*EXERCISE INSTRUCTIONS*:
Go to the line holding "indicate the black" in the entries below and write out exactly every line down to and including the line holding "Where can the grey".
*** SOURCE DATA Section Begins ***
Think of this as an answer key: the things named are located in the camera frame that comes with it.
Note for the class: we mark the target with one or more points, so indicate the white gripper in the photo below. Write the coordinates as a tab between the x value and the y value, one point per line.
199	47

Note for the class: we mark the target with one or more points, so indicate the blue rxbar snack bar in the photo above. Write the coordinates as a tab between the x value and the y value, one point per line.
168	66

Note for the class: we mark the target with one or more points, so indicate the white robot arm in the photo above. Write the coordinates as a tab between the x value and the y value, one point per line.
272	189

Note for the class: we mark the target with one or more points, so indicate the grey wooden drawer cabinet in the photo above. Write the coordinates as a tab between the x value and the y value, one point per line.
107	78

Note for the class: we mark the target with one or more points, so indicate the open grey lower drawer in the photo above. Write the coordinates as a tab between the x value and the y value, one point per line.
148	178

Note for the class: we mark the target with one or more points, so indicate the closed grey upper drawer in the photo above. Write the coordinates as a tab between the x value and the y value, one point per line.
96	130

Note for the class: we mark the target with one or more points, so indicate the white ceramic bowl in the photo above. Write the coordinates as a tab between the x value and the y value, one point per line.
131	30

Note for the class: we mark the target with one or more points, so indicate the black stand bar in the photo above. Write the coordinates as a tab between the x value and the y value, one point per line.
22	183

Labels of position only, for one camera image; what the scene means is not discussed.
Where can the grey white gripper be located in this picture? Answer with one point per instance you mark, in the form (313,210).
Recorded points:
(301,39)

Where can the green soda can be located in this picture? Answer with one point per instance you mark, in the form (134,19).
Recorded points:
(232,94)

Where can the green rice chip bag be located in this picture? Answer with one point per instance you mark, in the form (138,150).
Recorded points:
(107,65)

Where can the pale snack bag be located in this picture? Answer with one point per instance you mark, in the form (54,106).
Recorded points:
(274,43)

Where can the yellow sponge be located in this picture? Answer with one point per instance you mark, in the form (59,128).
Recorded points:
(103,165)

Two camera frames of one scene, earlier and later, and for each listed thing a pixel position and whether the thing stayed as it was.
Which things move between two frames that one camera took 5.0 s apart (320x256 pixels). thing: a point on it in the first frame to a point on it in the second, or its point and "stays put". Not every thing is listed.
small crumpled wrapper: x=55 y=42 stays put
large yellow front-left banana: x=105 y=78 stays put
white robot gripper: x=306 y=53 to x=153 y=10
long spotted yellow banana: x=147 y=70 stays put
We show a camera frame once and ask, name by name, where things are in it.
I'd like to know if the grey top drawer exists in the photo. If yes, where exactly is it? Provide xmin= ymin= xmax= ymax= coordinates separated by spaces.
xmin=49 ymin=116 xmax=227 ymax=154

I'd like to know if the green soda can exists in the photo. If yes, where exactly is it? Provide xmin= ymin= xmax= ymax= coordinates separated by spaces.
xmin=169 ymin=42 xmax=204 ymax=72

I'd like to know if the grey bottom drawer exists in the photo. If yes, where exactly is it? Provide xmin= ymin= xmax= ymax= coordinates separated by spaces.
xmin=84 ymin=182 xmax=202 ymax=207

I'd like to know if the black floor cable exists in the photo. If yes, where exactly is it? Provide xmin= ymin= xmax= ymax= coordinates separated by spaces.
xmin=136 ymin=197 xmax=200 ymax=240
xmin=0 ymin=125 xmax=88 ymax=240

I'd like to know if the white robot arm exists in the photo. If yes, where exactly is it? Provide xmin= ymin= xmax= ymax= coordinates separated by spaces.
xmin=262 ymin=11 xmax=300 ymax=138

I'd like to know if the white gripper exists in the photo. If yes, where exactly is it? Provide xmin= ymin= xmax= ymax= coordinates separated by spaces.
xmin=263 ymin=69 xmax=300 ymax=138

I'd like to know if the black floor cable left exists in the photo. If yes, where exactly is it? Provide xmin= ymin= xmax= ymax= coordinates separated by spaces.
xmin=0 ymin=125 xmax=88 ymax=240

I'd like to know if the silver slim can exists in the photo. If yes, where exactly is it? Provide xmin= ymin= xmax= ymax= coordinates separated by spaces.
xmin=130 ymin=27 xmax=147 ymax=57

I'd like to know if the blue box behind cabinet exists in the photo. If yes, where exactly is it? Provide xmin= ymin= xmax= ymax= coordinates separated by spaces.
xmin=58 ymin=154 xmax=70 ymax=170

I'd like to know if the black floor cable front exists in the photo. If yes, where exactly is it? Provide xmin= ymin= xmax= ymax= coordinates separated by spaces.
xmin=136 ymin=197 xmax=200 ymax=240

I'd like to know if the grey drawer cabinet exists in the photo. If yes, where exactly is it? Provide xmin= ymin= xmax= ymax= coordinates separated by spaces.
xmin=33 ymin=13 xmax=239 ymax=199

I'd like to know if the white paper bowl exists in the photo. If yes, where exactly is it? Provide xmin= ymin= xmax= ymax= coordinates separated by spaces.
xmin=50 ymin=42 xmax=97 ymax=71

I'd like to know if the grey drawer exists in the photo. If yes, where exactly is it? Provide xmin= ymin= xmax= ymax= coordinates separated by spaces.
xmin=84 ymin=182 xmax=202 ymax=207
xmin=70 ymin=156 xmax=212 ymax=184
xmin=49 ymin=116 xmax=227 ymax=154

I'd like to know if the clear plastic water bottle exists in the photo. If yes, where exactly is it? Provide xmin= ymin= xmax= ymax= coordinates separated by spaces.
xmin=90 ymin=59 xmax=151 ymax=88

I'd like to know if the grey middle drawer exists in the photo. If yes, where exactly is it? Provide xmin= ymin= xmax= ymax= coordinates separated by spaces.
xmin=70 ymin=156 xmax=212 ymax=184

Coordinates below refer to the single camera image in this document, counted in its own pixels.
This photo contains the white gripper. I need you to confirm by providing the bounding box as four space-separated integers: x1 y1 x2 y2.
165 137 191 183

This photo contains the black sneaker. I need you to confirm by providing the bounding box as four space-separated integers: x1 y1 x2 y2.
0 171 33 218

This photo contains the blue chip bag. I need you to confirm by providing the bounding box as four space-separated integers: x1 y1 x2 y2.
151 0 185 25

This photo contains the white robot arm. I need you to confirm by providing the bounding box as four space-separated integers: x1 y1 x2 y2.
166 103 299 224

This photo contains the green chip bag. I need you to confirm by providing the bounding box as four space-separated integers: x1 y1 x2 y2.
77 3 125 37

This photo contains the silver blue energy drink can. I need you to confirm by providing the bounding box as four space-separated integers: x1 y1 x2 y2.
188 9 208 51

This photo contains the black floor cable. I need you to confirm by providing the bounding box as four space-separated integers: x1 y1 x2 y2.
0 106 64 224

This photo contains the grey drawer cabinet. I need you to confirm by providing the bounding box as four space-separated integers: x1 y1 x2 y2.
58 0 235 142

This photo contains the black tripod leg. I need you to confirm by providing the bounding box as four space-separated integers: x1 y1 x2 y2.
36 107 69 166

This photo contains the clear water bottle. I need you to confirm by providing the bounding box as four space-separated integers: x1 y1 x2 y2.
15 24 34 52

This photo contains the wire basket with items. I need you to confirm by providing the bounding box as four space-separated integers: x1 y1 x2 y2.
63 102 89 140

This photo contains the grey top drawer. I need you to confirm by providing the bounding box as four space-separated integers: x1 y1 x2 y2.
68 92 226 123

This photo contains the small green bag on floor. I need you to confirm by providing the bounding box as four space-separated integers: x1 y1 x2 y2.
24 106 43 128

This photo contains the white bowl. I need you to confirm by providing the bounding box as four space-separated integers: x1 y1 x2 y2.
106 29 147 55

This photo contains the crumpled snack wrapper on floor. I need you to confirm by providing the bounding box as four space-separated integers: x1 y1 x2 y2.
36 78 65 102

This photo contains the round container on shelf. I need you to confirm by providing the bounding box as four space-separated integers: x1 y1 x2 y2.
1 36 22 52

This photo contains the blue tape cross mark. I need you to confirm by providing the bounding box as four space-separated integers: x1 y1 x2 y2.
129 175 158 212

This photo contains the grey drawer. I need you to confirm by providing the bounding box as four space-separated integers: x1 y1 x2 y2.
*** SOURCE DATA Section Ends ***
*SOLUTION BELOW*:
Note for the class: we mark the target with one or more points, so indicate the black stand bar in the photo above. Write the coordinates as a tab between the x value and the y value, one point per line.
22	183

Labels of position only, for one camera image; what the scene means is not discussed.
Where can the grey white gripper be located in this picture? Answer with one point per instance you mark, in the form (313,210).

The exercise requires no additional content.